Re: [GIT PULL] Please pull proc and exec work for 5.7-rc1

From: Linus Torvalds
Date: Thu Apr 02 2020 - 19:47:51 EST


On Thu, Apr 2, 2020 at 4:04 PM Eric W. Biederman <ebiederm@xxxxxxxxxxxx> wrote:
>
> That is not the direction I intend to take either.

Ahh, good. Because those kinds of "play games with dropping locks in
the middle based on conditionals" really have been horrible.

Yes, we've done it, and it's almost always been asource of truly subtle bugs.

> The exec_update_mutex is to be a strict subset of today's
> cred_guard_mutex. I tried to copy cred_guard_mutex's unlock style so
> that was obvious and that turns out was messier than I intended.

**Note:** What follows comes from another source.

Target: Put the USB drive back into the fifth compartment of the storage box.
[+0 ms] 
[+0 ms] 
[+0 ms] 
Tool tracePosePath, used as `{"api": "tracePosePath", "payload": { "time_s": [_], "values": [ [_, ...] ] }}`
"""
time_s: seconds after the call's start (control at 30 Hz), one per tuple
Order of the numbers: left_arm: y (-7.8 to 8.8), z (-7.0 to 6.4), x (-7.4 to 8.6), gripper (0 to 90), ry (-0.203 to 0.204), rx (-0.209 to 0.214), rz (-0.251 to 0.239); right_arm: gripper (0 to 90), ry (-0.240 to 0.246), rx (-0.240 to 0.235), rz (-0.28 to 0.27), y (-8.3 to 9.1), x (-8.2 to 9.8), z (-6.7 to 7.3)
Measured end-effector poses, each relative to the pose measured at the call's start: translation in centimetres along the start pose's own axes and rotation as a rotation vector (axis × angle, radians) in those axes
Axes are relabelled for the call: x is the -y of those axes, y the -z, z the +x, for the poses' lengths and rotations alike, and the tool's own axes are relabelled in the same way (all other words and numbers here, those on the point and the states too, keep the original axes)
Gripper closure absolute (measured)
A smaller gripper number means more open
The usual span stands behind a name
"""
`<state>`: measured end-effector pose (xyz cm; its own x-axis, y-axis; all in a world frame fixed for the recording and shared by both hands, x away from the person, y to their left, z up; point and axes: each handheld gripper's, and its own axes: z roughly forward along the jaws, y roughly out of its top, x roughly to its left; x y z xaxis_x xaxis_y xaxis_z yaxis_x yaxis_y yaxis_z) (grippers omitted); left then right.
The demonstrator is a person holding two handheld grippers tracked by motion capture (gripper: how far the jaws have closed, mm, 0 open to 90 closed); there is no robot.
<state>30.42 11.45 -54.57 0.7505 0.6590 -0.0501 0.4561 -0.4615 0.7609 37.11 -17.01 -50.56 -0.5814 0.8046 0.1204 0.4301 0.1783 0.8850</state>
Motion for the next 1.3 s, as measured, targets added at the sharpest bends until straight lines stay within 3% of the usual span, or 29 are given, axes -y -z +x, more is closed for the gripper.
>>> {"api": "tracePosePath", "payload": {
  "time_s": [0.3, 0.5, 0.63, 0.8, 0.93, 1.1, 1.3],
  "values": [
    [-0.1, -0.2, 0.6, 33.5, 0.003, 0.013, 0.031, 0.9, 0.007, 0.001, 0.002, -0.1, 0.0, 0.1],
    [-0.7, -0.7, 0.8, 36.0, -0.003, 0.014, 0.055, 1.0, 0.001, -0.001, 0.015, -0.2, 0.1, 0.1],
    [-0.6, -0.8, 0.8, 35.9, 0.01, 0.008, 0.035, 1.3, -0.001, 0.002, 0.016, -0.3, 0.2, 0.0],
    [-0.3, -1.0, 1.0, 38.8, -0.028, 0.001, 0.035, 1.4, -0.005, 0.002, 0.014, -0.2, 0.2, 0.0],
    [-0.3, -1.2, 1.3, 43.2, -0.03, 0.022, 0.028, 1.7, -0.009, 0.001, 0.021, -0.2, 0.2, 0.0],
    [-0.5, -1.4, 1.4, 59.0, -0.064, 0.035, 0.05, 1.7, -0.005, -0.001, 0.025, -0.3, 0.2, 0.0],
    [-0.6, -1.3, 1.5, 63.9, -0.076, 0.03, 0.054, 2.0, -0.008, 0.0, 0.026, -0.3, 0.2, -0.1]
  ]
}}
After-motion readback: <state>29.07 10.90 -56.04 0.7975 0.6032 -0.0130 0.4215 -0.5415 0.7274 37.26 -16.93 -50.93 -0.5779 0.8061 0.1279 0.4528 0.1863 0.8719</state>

Yes. That is why I had no problem pulling that subset, and my worries
were mainly about the explanations and that flag use.

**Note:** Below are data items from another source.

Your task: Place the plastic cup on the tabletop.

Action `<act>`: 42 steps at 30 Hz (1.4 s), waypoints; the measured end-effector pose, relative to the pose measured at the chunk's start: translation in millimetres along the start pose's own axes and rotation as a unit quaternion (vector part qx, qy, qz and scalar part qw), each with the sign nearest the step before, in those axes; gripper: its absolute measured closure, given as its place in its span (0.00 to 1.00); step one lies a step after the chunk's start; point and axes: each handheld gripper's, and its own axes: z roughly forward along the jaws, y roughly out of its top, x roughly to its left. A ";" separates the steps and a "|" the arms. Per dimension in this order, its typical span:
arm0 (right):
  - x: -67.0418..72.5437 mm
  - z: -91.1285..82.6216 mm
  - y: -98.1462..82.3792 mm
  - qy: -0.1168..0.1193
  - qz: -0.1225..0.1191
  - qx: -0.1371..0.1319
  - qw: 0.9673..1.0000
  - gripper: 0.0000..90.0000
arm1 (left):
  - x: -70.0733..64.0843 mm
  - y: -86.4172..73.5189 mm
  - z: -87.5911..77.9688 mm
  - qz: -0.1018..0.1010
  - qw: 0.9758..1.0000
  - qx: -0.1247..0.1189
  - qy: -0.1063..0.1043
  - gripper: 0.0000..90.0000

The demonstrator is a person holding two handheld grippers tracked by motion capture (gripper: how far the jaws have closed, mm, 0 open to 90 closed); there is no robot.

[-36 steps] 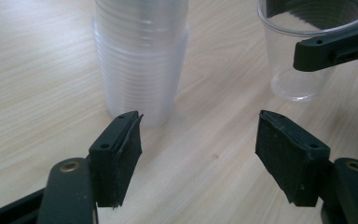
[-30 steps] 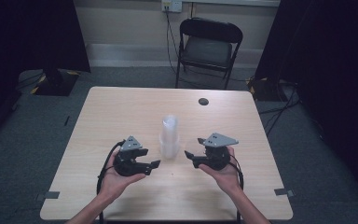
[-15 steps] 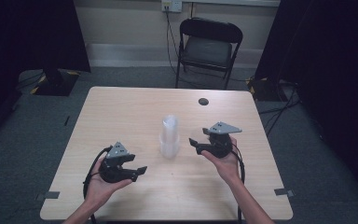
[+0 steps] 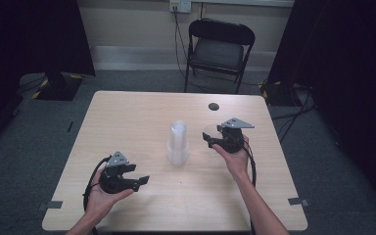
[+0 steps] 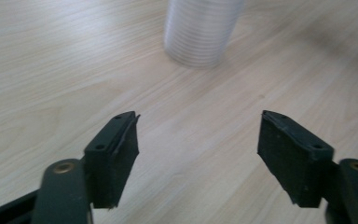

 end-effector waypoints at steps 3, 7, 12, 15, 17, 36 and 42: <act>-3.4 6.8 0.4 -0.006 -0.002 0.002 1.000 0.32 | 0.9 -0.9 0.3 0.001 1.000 0.002 -0.001 0.30; -7.5 16.1 -0.1 -0.006 0.010 0.000 1.000 0.31 | 2.5 -2.0 0.5 -0.003 1.000 0.003 -0.002 0.30; -12.6 28.9 -4.0 0.001 0.026 0.006 1.000 0.31 | 3.0 -4.0 1.3 -0.008 1.000 0.003 -0.001 0.30; -14.9 35.5 -5.8 -0.002 0.030 0.008 1.000 0.30 | 3.1 -3.4 2.7 -0.008 1.000 0.004 0.000 0.30; -16.0 39.5 -6.4 -0.009 0.035 0.012 0.999 0.30 | 2.3 -3.2 3.4 -0.003 1.000 0.003 0.002 0.30; -15.9 40.6 -21.5 -0.023 0.017 0.022 0.999 0.32 | 10.4 -6.1 0.3 -0.021 1.000 -0.004 0.005 0.32; -13.7 34.2 -25.8 -0.030 0.013 0.026 0.999 0.33 | 10.6 -6.0 0.6 -0.019 1.000 -0.004 0.006 0.34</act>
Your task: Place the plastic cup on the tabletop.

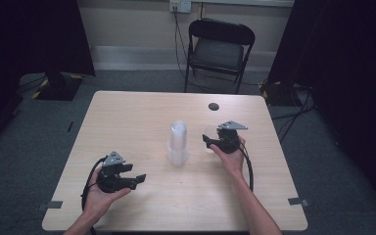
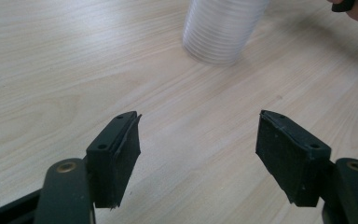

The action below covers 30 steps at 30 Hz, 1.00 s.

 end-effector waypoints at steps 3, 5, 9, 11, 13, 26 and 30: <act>1.4 -1.1 -0.5 -0.003 -0.003 0.002 1.000 0.33 | 0.1 0.0 0.0 0.001 1.000 0.000 0.001 0.34; 2.1 -1.1 -0.7 -0.004 -0.006 0.003 1.000 0.33 | 0.3 -0.3 0.5 0.000 1.000 -0.002 0.003 0.34; 4.7 -1.1 -1.3 -0.004 -0.014 0.007 1.000 0.32 | -1.3 -0.4 0.0 0.003 1.000 -0.001 0.013 0.36; 5.2 -1.5 -2.2 -0.004 -0.013 0.008 1.000 0.32 | -1.8 -0.4 -0.2 0.009 1.000 -0.002 0.013 0.36; 4.7 -1.6 -3.0 -0.002 -0.009 0.009 1.000 0.31 | -1.8 -0.4 0.0 0.008 1.000 -0.002 0.014 0.36; -0.1 0.1 -12.4 0.012 0.019 0.028 0.999 0.19 | 5.5 -0.9 -0.4 -0.015 0.999 -0.008 0.034 0.37; -2.2 -2.3 -14.2 0.017 0.021 0.030 0.999 0.18 | 5.5 -1.1 -2.3 -0.019 0.999 -0.018 0.047 0.37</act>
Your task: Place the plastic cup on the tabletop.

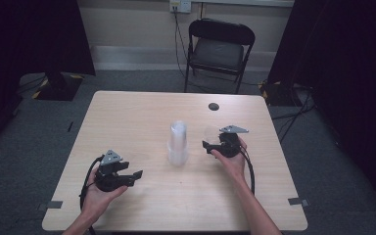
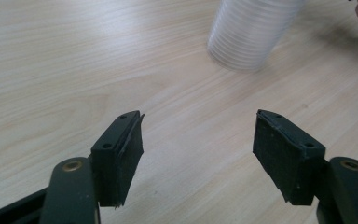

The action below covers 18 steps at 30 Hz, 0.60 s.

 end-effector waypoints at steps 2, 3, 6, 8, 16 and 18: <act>-0.7 -1.0 -1.5 -0.001 0.005 0.004 1.000 0.18 | 0.4 -0.1 -1.0 0.002 1.000 -0.012 0.012 0.39; -0.5 -2.0 -2.5 -0.005 0.004 0.005 1.000 0.18 | 1.6 0.0 -1.1 -0.002 1.000 -0.012 0.008 0.38; -0.6 -5.8 -5.3 -0.006 0.002 0.005 1.000 0.18 | 4.0 0.0 1.2 -0.002 1.000 -0.001 -0.004 0.37; -1.6 -9.1 -6.8 -0.003 0.004 0.005 1.000 0.18 | 4.4 0.4 2.6 -0.002 1.000 0.012 -0.008 0.32; -6.9 -31.9 -10.5 0.006 0.009 0.004 1.000 0.18 | 1.7 3.4 0.0 0.019 1.000 0.015 -0.019 0.35; -7.0 -36.5 -12.0 0.008 0.010 0.003 1.000 0.18 | 2.1 3.0 0.1 0.016 1.000 0.013 -0.018 0.35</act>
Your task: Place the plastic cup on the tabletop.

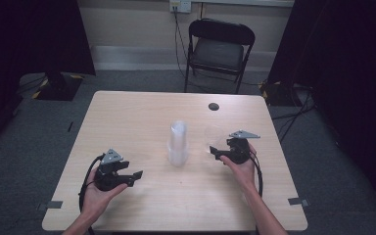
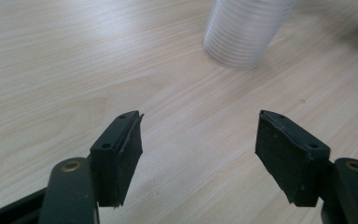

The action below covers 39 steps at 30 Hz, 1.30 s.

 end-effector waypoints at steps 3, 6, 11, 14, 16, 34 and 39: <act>1.1 -9.0 -1.2 -0.001 0.000 0.004 1.000 0.19 | 1.5 -0.2 -1.1 0.000 1.000 0.000 0.001 0.35; 1.4 -21.4 -3.7 0.000 0.000 -0.005 1.000 0.20 | 1.9 0.1 -1.5 0.004 1.000 0.002 -0.002 0.35; 2.2 -37.2 -8.4 0.007 0.005 0.002 1.000 0.20 | -3.6 0.4 -1.1 0.020 1.000 0.003 0.006 0.32; 4.1 -47.9 -12.1 0.006 0.002 0.002 1.000 0.20 | -2.2 -0.3 -1.6 0.011 1.000 0.000 0.011 0.32; 5.2 -53.1 -15.0 0.006 0.002 0.005 1.000 0.21 | 0.0 -1.5 -1.7 0.008 1.000 -0.001 0.013 0.32; 17.0 -103.3 -51.8 0.009 0.010 0.012 1.000 0.21 | -7.9 -3.9 -7.0 0.010 1.000 0.002 0.005 0.32; 16.5 -113.9 -65.0 0.004 0.018 0.009 1.000 0.22 | -4.9 -6.7 -3.9 0.005 1.000 0.003 0.013 0.32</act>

> Since I thought I already knew what was in the patches and the worst
> problem was the missing unlock of cred_guard_mutex, and I know Bernd's
> patches had been tested I applied them. I missed that Bernd had added
> the exec_mmap_called flag into my patch. I thought he had only added
> the missing unlock.

Ahh, so you meant for all of that to be entirely static refactoring,
rather than the conditional unlock depending on just how far we had
gotten.

Good, that's generally the much superior approach.

I absolutely _hate_ the "drop and retake" model, unless it's a very
local case with a very explicit retry path.

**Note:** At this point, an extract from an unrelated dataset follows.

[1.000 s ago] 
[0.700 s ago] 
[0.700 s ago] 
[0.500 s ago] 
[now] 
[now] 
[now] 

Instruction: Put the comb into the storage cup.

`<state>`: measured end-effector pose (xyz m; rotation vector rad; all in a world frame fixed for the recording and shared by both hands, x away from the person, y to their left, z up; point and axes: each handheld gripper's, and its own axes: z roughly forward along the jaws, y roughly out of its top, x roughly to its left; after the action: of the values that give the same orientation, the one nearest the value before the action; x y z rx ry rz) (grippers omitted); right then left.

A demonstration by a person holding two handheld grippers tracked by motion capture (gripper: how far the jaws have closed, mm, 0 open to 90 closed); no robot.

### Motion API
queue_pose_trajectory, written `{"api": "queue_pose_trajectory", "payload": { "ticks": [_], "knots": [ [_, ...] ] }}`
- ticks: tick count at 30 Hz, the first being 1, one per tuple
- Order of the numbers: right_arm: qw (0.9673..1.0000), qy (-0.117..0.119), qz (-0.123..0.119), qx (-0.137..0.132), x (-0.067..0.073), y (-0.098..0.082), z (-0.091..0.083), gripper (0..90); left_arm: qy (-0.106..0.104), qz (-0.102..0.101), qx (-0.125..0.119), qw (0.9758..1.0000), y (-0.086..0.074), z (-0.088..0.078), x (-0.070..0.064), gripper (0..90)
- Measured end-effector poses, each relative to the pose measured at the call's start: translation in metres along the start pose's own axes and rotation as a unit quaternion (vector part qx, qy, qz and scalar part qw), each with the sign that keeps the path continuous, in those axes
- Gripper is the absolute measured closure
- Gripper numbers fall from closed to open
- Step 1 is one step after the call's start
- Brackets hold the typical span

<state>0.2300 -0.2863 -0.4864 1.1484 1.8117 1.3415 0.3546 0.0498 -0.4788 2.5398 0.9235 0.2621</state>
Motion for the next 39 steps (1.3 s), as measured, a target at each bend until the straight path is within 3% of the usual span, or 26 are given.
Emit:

In contrast, the "we have a flag that shows how far we've gotten"
_has_ been a successful model, and while I much prefer a static "lock
pairs with unlock", that "I have done this, so you need to unlock" is
not entirely out of the question when the static rules become too
complex to think about.

The vfs code has something similar in FMODE_OPENED which is basically
a flag saying "I actually made it all the way to the ->open()"
callback. We used to have a static model, but the rules for when we
can use fput(), and when we have to use fdrop() were too hard for
people.

> I spotted the weirdness in unlocking exec_update_mutex, and because it
> does fix a real world deadlock with ptrace I did not back it out from my
> tree.
>
> I have been much laxer on the details than I like to be my apologies.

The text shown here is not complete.